Those fifteen days that I got to know Bhaity da, I grew fond of him. Actually, it’s quite difficult to state what I felt for him. Because there were times when I thought he was just being absurd. And there were times when I thought he was good looking and should act like a man. But when I saw him do the Bihu, I was fond of him the way he was. And I thought he should remain like this forever. What joy his dancing brought! Even the elders in the family nurtured mixed emotions for the kind of person he was. But everybody loved the dancer in him. Nobody mocked at the sight of a man dancing gracefully and beautifully like a woman. But they did voice their concern over his future.

I was told that Bhaity da had a tough past. Born after four daughters, his parents desperately hoped for a son during his time. They did get a son, but with the soul of a girl. They found out about his predicament when he was five years old. He preferred to dress up in his sisters’ clothes, painted his nails and lips, chose to be with girls than boys, and never ever touched the toy cars and plastic pistols that his father bought him. With time, he began to learn dance too. At first, they found the little boy amusing. But slowly his father started protesting. Stop that dancing! You are not a girl! Rub that powder off your face, you are a boy! Go out and play with the boys! Don’t stay in with the girls! Good Lord! Stop covering your face like a girl when you laugh! Be a man! What are you?

His father also tried to beat “all this nonsense” out of him. But no amount of flogging could change Bhaity da. His mother was sympathetic though. And she encouraged him to dance all for the love of her son, with an extremely heavy heart. In time, his father was reduced to a nagging man who began telling people that he had only four children, all girls. He never mentioned the fifth child to anyone. Bhaity da was an embarrassment he would rather not talk about.

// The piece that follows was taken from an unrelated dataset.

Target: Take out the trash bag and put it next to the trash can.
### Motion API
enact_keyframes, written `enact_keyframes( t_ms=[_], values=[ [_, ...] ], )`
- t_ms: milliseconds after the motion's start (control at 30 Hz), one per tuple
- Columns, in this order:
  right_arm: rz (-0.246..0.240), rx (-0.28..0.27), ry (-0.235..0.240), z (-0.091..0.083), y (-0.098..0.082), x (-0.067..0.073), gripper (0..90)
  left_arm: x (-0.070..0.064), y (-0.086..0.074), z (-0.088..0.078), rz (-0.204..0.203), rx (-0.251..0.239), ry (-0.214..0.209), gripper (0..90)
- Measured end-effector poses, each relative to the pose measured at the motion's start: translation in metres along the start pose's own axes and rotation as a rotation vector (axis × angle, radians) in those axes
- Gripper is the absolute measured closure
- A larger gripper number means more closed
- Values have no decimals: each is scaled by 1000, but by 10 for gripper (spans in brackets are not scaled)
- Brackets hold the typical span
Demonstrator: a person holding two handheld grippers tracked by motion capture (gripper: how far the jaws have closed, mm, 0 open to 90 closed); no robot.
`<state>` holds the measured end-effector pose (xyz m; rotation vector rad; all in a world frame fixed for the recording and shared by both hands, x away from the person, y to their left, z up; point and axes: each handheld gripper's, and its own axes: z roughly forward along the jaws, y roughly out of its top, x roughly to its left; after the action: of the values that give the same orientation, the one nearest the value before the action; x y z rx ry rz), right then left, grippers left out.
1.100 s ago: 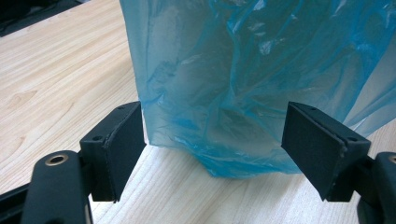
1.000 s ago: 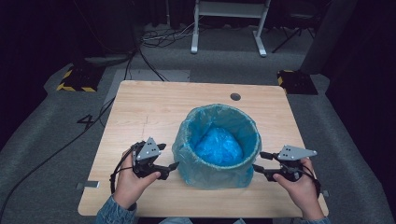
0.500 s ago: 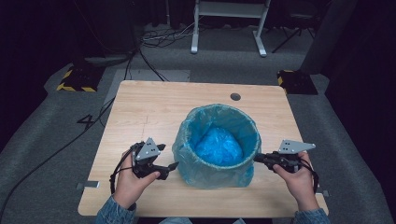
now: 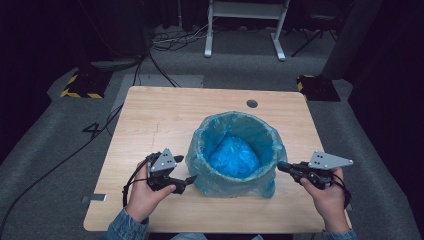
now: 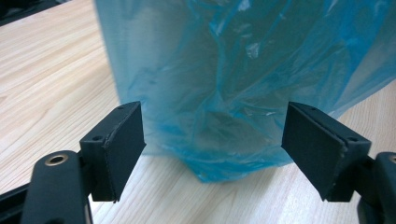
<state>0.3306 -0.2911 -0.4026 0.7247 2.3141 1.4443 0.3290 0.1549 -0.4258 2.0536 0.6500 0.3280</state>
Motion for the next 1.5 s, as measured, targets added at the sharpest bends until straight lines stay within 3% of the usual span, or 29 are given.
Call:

When Bhaity da was 14 years old, he confided in his mother that he wanted to compete in the neighborhood Bihuwoti contest. She threw a fit! How could a boy contest in a girl’s event? But after much imploring, his mother agreed to be his aide. She concocted a female name for him – Bijuli Baruah – and entered him in the contest. He took the stage by storm. He was the winner hands down. “Where was she all this while?” asked all those who saw her. And when she disappeared after the contest, they kept asking for a long time, “Where is she all this while?” Nobody knew where she lived. Bijuli Baruah appeared again the next year and reclaimed the title. This time the organizers were smart and requested her address and phone number for future occasions after the prize distribution. Bhaity da quickly provided some fake accounts. But a few days later, the secret was swelling inside him and making it difficult for him to breathe. He was a proud dancer and he wanted the world to know what he had achieved. No man can beat a woman in Bihu dance. But he had accomplished the feat by participating not only amidst women but that too as a woman! His insides were bursting. He had to let it out!

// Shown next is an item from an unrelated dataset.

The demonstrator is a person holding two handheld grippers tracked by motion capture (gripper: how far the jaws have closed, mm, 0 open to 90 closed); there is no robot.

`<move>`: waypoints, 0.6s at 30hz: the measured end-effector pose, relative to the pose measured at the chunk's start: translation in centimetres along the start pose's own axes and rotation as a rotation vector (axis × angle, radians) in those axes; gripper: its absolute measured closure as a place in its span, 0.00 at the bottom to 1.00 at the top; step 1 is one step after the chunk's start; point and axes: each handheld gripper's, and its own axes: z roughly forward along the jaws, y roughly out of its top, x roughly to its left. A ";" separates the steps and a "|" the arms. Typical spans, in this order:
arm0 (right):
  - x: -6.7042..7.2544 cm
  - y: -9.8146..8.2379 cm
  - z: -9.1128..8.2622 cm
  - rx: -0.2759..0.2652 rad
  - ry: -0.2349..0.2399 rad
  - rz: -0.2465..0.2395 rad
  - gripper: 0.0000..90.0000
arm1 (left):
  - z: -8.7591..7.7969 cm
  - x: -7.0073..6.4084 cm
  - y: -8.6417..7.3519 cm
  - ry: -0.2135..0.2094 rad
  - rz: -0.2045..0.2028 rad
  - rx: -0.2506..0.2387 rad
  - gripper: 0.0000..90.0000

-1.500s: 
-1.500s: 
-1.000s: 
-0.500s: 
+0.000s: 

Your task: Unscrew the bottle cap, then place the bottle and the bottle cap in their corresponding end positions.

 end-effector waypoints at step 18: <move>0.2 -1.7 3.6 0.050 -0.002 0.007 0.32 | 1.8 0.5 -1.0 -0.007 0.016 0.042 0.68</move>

Chintu da was the first person he broke the news to. They celebrated with some cigarettes, tea and goja. And then one fine day, they thought of a plan. Chintu da had formed a cultural club with a few friends, which was housed in a spare room in my grandparents’ house. They decided to host a Bihu program in a very off-season, in the mad heat of July. A kind of prelude to the coming Durga Puja festivities with a Bihu program, a new twist they called it. The major attraction of their program was Bijuli Baruah. They put up a stage in the field in front of the house, chasing the stray cows away with great difficulty. The word spread and on the given day, quite a few people turned up. Bijuli Baruah enthralled once again. Two days later, members of the club chipped in money and brought a few pamphlets that spoke of the success of the program and revealed the identity of Bijuli Baruah. It created quite a controversy and Golaghat had something to discuss for the rest of the year.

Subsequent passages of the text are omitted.